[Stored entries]

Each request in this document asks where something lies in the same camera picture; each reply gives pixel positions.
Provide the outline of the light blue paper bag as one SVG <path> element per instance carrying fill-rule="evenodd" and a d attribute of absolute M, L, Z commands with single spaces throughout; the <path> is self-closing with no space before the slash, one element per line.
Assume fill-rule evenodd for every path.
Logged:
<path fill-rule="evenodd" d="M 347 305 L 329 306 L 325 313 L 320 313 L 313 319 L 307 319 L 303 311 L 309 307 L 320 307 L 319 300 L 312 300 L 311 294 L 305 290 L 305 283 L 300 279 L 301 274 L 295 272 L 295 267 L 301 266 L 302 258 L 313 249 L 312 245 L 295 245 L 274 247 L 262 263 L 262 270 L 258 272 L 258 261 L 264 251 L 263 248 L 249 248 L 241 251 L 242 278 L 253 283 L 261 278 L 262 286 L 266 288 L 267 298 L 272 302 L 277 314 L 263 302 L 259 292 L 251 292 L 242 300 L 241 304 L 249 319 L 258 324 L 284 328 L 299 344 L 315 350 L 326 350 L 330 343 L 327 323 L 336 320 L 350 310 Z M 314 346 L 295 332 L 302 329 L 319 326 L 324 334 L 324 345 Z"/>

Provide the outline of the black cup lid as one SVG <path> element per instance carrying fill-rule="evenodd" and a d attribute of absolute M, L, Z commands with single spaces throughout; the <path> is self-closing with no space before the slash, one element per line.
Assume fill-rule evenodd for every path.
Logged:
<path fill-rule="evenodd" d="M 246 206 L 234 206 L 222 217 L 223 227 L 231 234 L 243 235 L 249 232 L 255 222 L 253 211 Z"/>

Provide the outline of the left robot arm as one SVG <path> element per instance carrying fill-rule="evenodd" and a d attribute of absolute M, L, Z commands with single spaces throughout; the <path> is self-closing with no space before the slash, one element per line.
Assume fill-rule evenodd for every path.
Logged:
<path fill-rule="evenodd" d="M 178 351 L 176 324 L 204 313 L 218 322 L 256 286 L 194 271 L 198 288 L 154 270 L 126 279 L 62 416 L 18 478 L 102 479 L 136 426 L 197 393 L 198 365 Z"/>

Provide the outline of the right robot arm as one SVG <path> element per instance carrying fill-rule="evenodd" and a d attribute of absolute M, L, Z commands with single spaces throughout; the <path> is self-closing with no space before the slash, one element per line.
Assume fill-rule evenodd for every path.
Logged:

PROBLEM TO WORK ON: Tally up the lines of the data above where the string "robot" appears, and give only the count.

EXERCISE RESPONSE: 2